> [AIM OF THE TASK]:
Among the entries below, only the lines starting at the one with "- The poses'" and ending at the one with "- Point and", both included, are to be printed exactly.

::: RECORDS FOR THIS EXERCISE :::

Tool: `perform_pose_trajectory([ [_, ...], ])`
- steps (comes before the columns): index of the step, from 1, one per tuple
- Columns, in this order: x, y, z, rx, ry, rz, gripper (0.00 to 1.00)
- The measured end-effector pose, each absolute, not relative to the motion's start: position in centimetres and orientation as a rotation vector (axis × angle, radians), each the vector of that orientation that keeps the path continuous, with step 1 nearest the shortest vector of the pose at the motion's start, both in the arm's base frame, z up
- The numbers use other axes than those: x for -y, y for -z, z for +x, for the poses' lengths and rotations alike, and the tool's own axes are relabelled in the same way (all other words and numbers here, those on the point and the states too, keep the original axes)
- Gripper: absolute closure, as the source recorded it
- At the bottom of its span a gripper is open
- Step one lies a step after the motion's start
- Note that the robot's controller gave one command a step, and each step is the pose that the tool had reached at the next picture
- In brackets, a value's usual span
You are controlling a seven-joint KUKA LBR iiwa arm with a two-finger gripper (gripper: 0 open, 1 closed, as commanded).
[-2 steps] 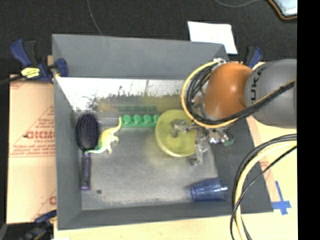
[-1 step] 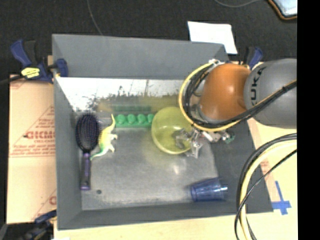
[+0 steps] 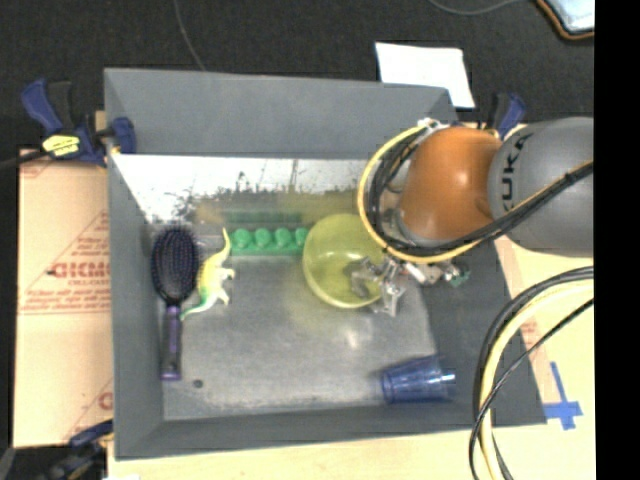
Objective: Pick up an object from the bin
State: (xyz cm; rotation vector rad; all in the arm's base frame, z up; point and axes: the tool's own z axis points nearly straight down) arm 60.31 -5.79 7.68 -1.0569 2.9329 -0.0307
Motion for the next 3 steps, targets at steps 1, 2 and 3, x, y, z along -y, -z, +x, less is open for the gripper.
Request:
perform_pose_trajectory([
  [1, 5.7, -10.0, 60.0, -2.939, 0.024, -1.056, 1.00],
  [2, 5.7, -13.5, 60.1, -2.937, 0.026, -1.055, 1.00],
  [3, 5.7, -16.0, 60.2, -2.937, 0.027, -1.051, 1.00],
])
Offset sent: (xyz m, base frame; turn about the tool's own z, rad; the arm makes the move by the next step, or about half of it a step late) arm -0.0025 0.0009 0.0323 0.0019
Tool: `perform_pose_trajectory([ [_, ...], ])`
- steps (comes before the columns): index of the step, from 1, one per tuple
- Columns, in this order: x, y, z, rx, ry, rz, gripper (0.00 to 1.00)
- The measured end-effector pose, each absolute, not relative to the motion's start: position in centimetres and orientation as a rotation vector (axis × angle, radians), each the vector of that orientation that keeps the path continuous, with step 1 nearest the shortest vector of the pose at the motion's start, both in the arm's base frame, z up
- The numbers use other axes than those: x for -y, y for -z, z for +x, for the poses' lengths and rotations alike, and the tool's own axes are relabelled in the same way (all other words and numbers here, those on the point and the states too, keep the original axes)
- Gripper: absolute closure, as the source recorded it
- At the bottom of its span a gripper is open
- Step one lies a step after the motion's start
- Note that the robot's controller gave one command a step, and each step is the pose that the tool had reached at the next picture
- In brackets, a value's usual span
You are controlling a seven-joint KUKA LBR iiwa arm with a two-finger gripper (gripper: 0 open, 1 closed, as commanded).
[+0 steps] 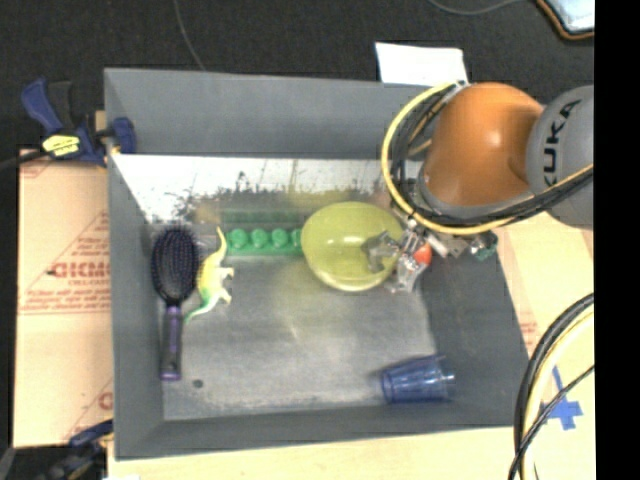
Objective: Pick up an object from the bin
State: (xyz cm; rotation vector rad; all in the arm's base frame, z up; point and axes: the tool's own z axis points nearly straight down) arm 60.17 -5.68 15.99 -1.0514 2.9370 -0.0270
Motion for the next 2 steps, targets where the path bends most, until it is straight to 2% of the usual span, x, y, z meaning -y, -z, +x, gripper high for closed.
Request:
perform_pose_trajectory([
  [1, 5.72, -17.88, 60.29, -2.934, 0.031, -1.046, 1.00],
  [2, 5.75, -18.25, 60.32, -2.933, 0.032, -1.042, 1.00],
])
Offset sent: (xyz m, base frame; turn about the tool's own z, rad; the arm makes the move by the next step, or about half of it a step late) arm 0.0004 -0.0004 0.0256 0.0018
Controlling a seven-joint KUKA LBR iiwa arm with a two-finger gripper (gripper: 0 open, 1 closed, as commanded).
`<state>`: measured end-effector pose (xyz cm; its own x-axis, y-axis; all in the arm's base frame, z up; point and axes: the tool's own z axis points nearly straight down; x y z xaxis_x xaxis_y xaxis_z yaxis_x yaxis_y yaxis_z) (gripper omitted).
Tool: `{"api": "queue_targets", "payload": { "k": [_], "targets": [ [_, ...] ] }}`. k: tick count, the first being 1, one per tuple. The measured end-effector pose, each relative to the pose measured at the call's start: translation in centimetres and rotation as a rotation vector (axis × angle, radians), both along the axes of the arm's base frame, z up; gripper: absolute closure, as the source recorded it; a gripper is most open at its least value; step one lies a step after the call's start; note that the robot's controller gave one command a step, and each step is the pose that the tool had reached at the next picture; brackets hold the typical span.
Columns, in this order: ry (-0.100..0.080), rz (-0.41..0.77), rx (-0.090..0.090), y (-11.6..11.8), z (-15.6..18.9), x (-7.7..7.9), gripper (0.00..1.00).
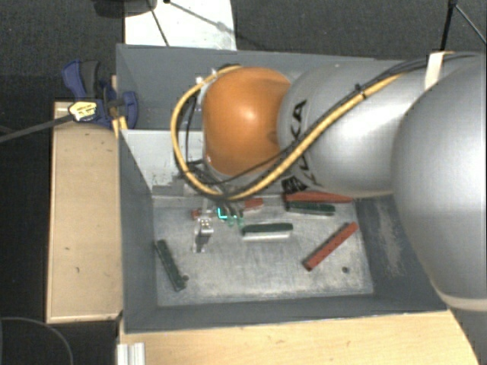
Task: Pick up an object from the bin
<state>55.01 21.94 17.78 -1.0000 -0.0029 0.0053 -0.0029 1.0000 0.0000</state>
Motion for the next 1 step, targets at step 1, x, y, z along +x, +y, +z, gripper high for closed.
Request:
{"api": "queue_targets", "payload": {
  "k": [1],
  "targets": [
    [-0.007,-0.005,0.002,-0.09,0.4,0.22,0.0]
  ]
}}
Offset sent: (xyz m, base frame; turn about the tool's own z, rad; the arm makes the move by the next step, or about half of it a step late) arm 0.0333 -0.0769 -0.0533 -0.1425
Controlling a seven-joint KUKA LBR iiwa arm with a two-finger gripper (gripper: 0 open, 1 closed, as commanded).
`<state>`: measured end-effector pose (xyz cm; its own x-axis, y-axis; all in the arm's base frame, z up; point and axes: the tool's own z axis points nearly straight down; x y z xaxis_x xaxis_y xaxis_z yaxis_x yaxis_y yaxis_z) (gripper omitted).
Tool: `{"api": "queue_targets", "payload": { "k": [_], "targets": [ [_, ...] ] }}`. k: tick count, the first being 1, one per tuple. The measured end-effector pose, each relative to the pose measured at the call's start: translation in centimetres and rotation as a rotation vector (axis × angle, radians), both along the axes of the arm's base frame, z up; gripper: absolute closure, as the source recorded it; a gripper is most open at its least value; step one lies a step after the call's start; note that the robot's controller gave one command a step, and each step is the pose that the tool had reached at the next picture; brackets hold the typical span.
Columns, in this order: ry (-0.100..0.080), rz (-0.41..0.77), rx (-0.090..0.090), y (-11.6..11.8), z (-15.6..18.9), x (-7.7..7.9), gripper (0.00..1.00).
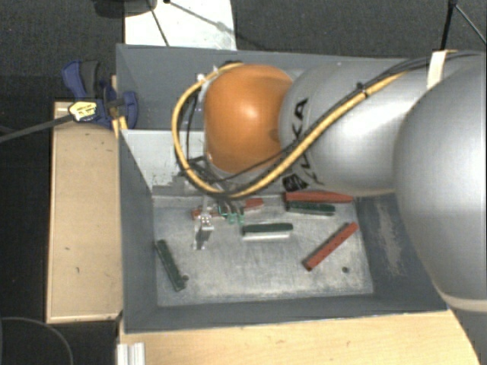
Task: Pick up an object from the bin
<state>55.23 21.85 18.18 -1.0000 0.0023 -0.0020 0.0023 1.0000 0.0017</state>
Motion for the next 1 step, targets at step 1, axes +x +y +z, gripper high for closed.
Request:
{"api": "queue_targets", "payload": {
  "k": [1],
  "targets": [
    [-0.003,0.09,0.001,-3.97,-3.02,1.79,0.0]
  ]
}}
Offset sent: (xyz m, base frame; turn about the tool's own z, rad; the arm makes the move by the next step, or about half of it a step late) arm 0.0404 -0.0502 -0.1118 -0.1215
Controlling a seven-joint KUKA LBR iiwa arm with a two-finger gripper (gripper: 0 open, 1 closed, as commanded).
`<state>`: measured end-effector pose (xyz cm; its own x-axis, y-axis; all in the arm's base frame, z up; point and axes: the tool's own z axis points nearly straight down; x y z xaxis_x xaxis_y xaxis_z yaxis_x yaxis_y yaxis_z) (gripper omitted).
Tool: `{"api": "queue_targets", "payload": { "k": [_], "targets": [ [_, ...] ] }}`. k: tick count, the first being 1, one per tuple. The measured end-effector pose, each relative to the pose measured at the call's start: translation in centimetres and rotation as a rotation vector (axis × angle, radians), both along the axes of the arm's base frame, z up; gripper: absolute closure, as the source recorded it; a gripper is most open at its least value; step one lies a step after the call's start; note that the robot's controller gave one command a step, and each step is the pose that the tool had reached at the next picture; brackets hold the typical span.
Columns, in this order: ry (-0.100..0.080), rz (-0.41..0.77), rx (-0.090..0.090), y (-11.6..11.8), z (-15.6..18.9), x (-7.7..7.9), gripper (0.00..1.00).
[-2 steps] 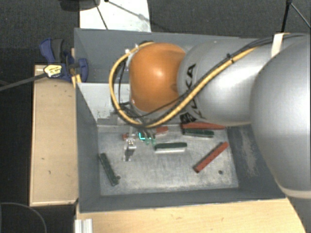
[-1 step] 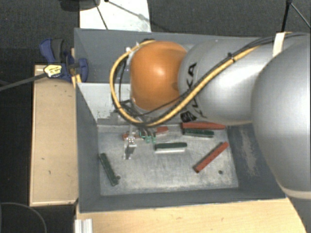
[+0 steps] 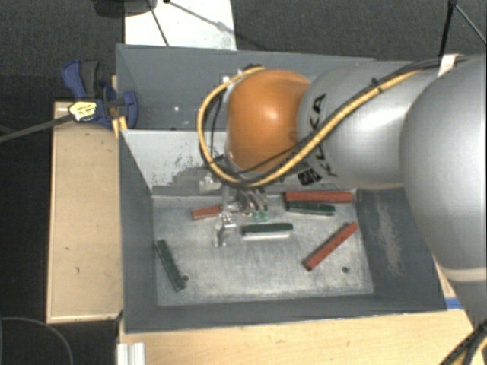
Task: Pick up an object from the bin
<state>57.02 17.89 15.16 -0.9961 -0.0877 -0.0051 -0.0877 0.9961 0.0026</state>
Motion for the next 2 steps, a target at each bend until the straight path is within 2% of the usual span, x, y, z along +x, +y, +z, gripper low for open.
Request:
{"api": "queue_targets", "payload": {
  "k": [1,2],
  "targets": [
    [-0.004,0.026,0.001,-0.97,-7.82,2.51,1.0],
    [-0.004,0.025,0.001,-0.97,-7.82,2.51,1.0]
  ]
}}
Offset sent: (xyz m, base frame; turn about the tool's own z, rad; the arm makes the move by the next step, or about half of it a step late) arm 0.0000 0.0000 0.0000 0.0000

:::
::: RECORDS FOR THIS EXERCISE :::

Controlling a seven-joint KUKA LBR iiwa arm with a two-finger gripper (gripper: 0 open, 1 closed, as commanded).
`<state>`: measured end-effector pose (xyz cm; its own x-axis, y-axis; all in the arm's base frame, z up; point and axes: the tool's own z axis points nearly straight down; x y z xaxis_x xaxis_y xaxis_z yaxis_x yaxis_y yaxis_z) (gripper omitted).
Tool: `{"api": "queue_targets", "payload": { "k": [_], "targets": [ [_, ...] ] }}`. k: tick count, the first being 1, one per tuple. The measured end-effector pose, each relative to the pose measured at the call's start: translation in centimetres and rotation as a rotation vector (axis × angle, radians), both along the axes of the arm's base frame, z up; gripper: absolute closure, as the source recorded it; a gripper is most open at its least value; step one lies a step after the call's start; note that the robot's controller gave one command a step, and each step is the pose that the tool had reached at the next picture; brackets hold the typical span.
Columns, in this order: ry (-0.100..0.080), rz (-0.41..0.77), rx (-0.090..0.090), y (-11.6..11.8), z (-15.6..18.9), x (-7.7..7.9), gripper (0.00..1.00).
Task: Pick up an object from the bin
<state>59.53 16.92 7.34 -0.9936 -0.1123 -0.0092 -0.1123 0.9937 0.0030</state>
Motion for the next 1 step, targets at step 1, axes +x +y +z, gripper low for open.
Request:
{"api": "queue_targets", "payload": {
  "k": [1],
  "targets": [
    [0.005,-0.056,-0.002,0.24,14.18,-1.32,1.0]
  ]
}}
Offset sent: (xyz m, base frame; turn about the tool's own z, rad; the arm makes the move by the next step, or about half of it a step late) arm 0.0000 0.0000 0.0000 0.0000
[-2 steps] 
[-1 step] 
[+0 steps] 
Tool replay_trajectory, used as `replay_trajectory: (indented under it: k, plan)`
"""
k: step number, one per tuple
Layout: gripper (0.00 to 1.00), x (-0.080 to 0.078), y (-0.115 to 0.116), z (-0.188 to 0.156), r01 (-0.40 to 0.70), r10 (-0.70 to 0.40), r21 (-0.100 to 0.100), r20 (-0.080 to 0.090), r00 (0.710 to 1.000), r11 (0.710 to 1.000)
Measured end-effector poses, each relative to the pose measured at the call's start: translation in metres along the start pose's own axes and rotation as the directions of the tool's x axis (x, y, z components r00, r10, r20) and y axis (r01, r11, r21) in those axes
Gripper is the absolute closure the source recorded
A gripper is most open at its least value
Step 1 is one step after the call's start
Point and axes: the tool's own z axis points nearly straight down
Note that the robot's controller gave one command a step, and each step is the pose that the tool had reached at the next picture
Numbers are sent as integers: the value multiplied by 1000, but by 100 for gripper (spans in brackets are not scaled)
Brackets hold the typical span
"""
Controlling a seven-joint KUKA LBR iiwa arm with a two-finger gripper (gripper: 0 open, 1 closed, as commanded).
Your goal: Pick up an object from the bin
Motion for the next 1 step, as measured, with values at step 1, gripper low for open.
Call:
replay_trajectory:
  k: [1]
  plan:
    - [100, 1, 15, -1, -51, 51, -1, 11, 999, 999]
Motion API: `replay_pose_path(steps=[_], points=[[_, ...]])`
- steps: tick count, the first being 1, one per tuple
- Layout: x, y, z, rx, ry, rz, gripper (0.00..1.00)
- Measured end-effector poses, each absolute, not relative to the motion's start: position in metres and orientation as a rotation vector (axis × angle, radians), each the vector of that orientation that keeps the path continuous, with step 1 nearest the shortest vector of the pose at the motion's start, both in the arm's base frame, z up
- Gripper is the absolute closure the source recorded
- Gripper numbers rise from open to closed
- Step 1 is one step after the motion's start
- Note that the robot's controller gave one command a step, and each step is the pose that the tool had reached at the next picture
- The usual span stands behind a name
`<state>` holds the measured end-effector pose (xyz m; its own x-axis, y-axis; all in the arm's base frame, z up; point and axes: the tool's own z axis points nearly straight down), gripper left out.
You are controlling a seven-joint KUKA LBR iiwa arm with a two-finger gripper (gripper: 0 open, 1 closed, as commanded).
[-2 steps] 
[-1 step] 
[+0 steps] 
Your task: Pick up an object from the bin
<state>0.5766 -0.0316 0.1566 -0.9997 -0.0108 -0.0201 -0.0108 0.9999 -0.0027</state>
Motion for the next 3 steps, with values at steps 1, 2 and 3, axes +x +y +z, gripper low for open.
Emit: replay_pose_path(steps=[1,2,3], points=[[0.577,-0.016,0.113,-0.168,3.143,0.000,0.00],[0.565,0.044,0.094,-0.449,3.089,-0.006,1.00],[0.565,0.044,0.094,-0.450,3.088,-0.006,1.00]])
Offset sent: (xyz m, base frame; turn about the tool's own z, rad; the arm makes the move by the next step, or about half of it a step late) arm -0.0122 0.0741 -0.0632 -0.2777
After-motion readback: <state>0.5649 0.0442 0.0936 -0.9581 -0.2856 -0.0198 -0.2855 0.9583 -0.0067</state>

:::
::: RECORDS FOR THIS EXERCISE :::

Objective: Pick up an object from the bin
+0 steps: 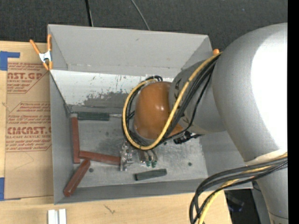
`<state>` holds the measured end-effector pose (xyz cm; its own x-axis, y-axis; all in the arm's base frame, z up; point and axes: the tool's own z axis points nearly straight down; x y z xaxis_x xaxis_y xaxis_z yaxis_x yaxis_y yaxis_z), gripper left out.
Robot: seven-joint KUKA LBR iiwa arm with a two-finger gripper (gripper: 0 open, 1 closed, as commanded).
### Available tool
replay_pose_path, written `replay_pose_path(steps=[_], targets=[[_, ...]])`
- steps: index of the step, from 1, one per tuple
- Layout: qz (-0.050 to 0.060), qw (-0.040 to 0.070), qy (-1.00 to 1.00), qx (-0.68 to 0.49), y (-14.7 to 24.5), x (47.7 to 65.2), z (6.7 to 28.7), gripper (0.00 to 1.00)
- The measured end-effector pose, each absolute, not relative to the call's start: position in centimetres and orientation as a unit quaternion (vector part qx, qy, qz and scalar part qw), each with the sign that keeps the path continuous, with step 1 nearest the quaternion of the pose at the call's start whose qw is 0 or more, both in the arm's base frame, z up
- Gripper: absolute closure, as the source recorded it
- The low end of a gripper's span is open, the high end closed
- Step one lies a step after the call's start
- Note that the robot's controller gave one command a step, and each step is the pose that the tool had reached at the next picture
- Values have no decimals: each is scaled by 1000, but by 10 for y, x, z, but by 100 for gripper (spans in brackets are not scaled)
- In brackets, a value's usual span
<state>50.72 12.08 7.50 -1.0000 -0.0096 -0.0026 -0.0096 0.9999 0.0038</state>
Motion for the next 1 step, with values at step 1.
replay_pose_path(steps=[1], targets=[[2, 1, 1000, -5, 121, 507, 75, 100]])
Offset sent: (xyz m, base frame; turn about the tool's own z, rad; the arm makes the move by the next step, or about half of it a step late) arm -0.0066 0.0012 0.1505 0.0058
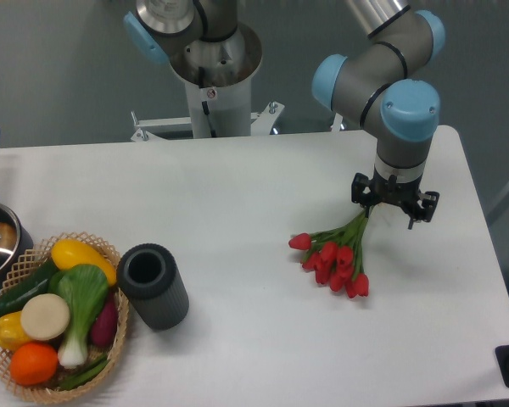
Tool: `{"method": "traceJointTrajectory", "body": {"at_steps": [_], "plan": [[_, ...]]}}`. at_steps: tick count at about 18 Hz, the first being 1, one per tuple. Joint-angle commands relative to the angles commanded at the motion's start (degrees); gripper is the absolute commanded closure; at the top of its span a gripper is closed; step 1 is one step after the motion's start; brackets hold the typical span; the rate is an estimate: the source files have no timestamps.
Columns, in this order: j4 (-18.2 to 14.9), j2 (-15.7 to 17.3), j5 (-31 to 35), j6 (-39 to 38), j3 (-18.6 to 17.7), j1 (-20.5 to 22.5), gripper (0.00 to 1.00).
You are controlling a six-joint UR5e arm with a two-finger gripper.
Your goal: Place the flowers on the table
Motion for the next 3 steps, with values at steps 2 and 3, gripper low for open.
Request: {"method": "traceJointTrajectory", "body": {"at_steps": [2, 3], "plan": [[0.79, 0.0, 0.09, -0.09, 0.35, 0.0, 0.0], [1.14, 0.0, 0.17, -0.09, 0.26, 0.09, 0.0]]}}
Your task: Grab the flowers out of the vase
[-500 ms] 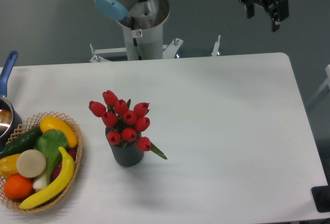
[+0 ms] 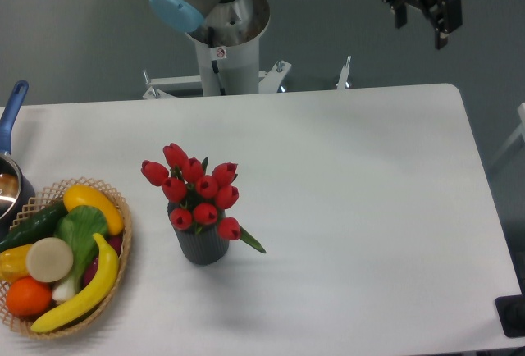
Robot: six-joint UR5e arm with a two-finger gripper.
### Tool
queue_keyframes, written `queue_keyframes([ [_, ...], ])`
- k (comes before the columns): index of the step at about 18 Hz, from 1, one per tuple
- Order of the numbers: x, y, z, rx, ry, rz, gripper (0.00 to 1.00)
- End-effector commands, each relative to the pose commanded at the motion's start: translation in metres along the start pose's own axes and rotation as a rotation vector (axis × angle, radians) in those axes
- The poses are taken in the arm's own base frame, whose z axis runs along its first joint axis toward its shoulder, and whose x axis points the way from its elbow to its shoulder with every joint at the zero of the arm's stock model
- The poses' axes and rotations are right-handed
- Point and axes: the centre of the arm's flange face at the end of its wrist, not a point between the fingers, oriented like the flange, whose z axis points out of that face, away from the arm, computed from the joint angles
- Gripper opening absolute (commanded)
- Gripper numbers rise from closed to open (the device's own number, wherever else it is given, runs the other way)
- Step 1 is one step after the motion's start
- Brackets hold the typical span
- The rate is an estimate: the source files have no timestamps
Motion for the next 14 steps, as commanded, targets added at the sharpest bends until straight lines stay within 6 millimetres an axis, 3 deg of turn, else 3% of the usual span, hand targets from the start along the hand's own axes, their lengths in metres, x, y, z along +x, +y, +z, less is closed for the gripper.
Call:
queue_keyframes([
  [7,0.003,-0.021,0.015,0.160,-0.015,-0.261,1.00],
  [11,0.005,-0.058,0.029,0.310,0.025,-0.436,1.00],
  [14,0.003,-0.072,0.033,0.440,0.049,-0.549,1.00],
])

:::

> [SOLUTION FOR THIS PROBLEM]:
- The poses' axes and rotations are right-handed
- Point and axes: the centre of the arm's flange face at the end of its wrist, not a point between the fingers, oriented like the flange, whose z axis points out of that face, away from the arm, computed from the joint angles

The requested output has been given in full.